In the following listing, find the lines containing "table" and report them.
^^^^^^^^^^^^^^^^
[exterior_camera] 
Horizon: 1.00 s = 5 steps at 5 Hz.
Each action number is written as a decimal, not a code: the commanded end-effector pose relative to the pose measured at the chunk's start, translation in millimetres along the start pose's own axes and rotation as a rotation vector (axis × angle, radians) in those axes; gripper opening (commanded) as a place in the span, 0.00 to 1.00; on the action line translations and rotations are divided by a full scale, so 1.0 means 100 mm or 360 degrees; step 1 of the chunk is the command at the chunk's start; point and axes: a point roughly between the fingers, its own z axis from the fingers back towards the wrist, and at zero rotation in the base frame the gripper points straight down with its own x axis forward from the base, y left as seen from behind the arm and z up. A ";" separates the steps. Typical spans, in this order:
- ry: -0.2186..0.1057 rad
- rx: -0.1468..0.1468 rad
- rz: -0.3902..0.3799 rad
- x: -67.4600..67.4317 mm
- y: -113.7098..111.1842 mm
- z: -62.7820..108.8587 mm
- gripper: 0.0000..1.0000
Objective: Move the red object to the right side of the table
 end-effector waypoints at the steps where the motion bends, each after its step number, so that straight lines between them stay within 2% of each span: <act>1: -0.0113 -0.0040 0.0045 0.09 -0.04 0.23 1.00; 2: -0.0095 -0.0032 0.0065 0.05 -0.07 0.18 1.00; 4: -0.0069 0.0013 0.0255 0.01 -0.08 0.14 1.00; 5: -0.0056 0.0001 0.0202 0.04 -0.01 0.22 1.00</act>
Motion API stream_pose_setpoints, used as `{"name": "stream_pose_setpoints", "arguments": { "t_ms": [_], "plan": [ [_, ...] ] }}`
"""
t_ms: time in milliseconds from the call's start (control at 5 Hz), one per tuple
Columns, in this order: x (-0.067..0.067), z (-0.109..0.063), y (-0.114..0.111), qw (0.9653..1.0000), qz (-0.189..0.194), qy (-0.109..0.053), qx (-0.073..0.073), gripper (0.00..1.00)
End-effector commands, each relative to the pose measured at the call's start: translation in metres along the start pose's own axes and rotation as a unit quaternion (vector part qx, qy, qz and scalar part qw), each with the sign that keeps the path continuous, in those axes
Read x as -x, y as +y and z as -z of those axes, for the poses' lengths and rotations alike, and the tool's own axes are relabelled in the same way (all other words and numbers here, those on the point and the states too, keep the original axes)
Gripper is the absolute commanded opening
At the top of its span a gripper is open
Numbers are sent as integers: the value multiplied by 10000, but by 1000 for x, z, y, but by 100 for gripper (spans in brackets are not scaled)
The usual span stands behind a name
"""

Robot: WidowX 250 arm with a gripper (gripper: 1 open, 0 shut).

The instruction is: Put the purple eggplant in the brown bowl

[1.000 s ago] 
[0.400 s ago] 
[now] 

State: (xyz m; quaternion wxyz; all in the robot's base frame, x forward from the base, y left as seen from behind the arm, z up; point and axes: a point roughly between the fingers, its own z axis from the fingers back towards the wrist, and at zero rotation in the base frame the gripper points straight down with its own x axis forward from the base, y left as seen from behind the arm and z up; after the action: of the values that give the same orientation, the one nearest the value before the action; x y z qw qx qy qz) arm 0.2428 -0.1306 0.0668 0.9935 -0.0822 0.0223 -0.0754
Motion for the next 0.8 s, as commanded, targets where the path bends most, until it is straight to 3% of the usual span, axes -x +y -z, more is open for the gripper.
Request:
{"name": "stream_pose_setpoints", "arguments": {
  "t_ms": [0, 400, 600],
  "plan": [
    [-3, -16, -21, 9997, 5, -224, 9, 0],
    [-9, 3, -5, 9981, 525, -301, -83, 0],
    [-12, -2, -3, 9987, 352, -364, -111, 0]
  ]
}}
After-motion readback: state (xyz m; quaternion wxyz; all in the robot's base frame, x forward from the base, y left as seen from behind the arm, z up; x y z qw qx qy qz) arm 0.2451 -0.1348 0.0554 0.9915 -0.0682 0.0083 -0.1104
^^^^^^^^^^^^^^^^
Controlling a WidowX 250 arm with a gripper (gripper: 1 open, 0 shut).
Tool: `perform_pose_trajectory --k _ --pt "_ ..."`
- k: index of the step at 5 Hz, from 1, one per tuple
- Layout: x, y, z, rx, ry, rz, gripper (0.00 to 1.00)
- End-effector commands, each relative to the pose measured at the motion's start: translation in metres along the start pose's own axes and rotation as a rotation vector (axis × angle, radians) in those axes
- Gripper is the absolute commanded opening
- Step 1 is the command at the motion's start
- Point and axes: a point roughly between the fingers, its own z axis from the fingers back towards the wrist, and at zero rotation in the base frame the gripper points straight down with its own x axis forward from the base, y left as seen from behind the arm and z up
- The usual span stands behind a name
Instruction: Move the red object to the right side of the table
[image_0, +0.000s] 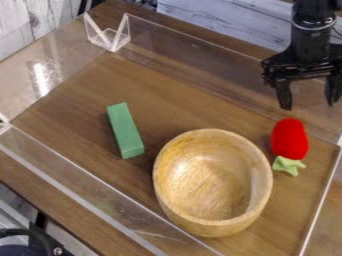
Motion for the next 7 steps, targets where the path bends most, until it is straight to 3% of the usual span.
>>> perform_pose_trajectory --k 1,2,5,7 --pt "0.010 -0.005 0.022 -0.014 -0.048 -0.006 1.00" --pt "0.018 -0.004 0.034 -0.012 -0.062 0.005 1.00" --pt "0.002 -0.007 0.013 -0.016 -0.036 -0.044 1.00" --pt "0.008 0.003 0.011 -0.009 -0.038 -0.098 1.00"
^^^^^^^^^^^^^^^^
■ REPLY TO THE TASK:
Objective: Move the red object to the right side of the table
Instruction: Move the red object to the right side of the table

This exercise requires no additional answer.